The claim that measuring and publishing quality indicators will always improve health care quality has become an article of faith in health policy circles. The passage of ObamaCare made it dogma. Contrary to widespread belief, evidence-based research suggests that devotion to poorly designed quality measures reduces quality. The literature on this was reviewed by David Dranove and Ginger Zhe Jin in the December, 2010, issue of The Journal of Economic Literature.
Imprecise measurements are a major obstacle. For example, hospital report cards are generally based on easily observable outcome measures like mortality. But mortality is a relatively rare event, so quality measures based on it may have large errors associated with them. In one Medicare study, only 3 percent of hospitals could be identified as having either high or low quality. Another source of imprecision is that in measuring observable outcomes we may be indirectly measuring the qualities of a particular patient population. Some insurers include immunization rates in physician report cards, for example, even though it is well known that immunization rates are strongly affected by parental education and income.
Attempts to adjust even for the known qualities of the patient population with measures of its underlying riskiness (“risk adjustment”) are often unsatisfactory. The range of potential risk adjusters is “vast,” and their “predictive power” is “low.” The problem is orders of magnitude worse if quality is measured along more than one dimension. While it might be straightforward to measure the relative quality of drugs to treat hypertension based on the number of points they lower blood pressure, developing a ranking with any meaning is far more difficult if it must also be based on the rate at which patients on the drugs develop diabetes, suffer from myocardial infarctions, experience drug side effects affecting their quality of life, or die from some other cause while taking the drug.

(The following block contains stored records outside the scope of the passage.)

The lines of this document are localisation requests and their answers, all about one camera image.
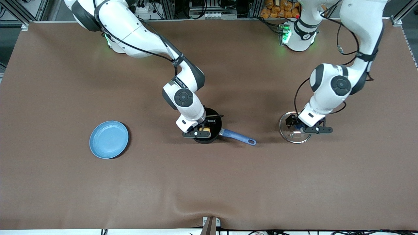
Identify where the glass lid with blue knob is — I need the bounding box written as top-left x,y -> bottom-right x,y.
279,111 -> 313,144

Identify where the round blue plate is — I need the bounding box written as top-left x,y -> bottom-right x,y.
89,121 -> 129,160

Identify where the pile of orange round items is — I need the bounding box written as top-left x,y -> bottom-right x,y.
260,0 -> 301,19

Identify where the white power strip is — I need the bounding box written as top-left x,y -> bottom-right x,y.
135,0 -> 150,14

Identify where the black pot with blue handle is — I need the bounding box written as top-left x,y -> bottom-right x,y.
193,107 -> 257,146

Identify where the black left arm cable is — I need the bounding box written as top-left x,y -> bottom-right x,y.
294,0 -> 375,115

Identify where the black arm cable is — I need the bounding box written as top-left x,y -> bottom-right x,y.
294,0 -> 375,115
93,0 -> 226,118

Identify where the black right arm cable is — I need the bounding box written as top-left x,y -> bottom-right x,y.
93,0 -> 226,118

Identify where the metal table edge mount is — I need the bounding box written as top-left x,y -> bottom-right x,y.
202,216 -> 221,235

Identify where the aluminium frame post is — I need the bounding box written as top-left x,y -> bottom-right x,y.
248,0 -> 264,19
163,0 -> 176,20

Quality measures also degrade quality by distorting behavior. Just as teachers who are rewarded or punished based on student test scores will often “teach to the test,” doctors and hospitals pressured to improve their performance on reported measures may allow their performance to deteriorate in ways that are not measured. For example, overall nursing home responses to federal quality indicators suggest that there were few net benefits for patients. The quality of care along reported dimensions showed insignificant improvement, the quality of care along unreported dimensions declined, and there was no evidence that nursing homes increased quality related inputs. Another example is provided by the mandatory cardiovascular mortality report cards developed in New York and Pennsylvania. They increased resource use while degrading patient care simply because surgeons stopped operating on sicker patients who were more likely to die in an effort to protect their mortality rankings.
There is also bad news for those who believe that government quality certifiers act in the best interests of consumers. Contrary to the articles of faith in some policy circles, government inspectors often rely on subjective measures in making their judgments, and their personal preferences may differ from those that they are supposed to protect. The article cites the wide variability in FDA and Nuclear Regulatory Commission inspections as examples of this.